Estandarte do impulso irônico: três dimensões poéticas do Carnaval brasileiro no século XIX
DOI:
https://doi.org/10.5007/2176-8552.2026.e98877Palavras-chave:
poesia brasileira, ironia, retórica, CarnavalResumo
A partir do recorte temporal que contempla os anos entre 1853 – proibição do jogo do entrudo no Rio de Janeiro – e 1907 – fundação da primeira grande escola de samba – este artigo investiga o legado literário de três poetas que versaram sobre o carnaval no período: o poema “Lá vai verso!”, publicado em Primeiras trovas burlescas de Getulino (1859), de Luiz Gama (1830-1882); o poema “O Entrudo” parte do póstumo Poesias (1863), de Francisco de Paula Brito (1809-1861); e o poema em prosa “Asco e Dor”, no também póstumo volume Evocações (1898), de Cruz e Sousa (1861-1898).
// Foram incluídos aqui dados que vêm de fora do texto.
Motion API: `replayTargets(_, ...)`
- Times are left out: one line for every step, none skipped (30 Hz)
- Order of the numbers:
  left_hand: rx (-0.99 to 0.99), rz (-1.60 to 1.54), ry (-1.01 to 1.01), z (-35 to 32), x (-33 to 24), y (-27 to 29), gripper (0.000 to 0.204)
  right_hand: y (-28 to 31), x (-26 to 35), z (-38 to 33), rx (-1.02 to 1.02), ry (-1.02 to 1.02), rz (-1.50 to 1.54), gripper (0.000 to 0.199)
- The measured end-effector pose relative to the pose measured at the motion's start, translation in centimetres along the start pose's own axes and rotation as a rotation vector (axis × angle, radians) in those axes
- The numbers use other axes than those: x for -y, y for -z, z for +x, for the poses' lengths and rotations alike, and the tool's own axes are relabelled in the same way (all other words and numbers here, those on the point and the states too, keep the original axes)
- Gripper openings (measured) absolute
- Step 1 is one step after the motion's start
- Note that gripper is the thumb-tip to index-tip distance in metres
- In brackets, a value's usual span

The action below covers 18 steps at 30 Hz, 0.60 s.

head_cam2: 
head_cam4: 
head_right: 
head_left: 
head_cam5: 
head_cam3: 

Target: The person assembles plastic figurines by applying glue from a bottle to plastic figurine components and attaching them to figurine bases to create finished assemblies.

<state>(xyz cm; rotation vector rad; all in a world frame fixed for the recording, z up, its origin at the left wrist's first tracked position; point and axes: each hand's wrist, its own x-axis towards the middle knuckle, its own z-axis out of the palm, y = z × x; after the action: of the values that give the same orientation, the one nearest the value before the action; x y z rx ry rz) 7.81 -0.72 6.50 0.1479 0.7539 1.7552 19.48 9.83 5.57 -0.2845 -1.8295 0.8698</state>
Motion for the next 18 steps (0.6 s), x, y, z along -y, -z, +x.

As percepções sobre a potência simbólica da festa nesses textos permitem dois enfoques de apreciação: a) a forma como cada poema justapõe uma das três dimensões do carnavalesco exploradas por Mikhail Bakhtin (2002) na antiga sátira menipeia; b) o mapeamento conceitual da ironia em cada poema, cujos recursos retóricos abrangem a urbanidade horaciana, a parábase romântica schlegeliana, e a consciência dolorosa baudelairiana (de Man, 1999). Tal impulso irônico, na tipologia cênica do carnaval retratado por sujeitos líricos explicitamente negros, amalgama os âmbitos social e simbólico do evento na epifania da dissimulação poética.